Square one


I’ve studied literature since I was 15. It is the only thing I have wanted to study. I loved it and I still do. I started writing criticism as an undergrad student and got published. I still write it and I still love literary theory. I never took a creative writing class, for none of the two universities where I was a student offered them. I never considered taking such a class, for I gave up writing literature when I was around 18. Ten years later, I started again, not with poetry, as I had written in my adolescence, but with prose. I was awful. To this day, I feel embarrassed by my first texts. I never tried to publish. I knew critics, I was one, and I used to be vicious as a critic. But writing literature (even one as crappy as mine) made me feel thrilled. It still does. It is also  emotional hell. I found my perfect creative outlet.

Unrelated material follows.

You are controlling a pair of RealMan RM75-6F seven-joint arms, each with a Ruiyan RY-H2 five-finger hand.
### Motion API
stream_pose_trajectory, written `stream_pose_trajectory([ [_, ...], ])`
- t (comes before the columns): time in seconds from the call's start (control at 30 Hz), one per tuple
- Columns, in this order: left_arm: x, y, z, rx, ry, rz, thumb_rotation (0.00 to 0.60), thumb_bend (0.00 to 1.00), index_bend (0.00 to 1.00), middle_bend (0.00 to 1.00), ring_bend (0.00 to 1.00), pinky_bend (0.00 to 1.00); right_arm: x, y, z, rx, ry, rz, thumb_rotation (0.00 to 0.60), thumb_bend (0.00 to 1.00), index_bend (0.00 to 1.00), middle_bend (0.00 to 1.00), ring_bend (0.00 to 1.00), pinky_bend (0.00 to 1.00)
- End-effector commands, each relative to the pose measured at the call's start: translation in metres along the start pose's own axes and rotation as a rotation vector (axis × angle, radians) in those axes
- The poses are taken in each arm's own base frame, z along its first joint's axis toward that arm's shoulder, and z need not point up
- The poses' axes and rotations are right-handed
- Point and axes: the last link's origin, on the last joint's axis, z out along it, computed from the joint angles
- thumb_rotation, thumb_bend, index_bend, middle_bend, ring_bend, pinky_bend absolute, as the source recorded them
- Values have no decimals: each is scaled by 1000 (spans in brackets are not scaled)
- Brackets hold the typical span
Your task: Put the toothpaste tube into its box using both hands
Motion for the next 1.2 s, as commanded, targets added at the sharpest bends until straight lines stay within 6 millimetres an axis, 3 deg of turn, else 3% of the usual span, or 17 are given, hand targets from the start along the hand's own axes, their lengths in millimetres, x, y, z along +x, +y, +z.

I have been writing fiction for 7 years now. I have a completed novella, which I cannot edit for the 10th time because only the thought makes me sick. I still like the story. Not so sure about the writing though. It’s been rejected several times, and I understood why every time. Still, I can’t bring myself to edit it again. I also have some short stories, which gather rejections. The problem is that I have grown to consider some of them as utter nonsense. I can’t work on them. And I mourn that in the beginning, I was in love with the idea from which they stemed. 

In all my years of study and love for theory, I never understood that weird is not good in fiction. I like reading weird fiction and probably that brought me to fantasy. There are only certain types of fantasy which I like, the weirder, the better. The problem is that what I write is incredibly weird, too. Most of the times, I have to censor my inner voice just to draw a clear storyline, one that the reader can understand. And when I “experiment” with my style, I often find my writing flat and uneventful. 

So yeah, after 20 years of studying literature and 15 years of being a literary critic, I find myself back to square one. It’s like I have no idea what I’m doing. It feels kind of writer’s block (I had that before) but less severe, because my day job is now also writing-related, and that makes me feel like I’m not wasting my life anymore. But starting over with literature, that’s a whole different deal, one which I am unsure I am willing to make.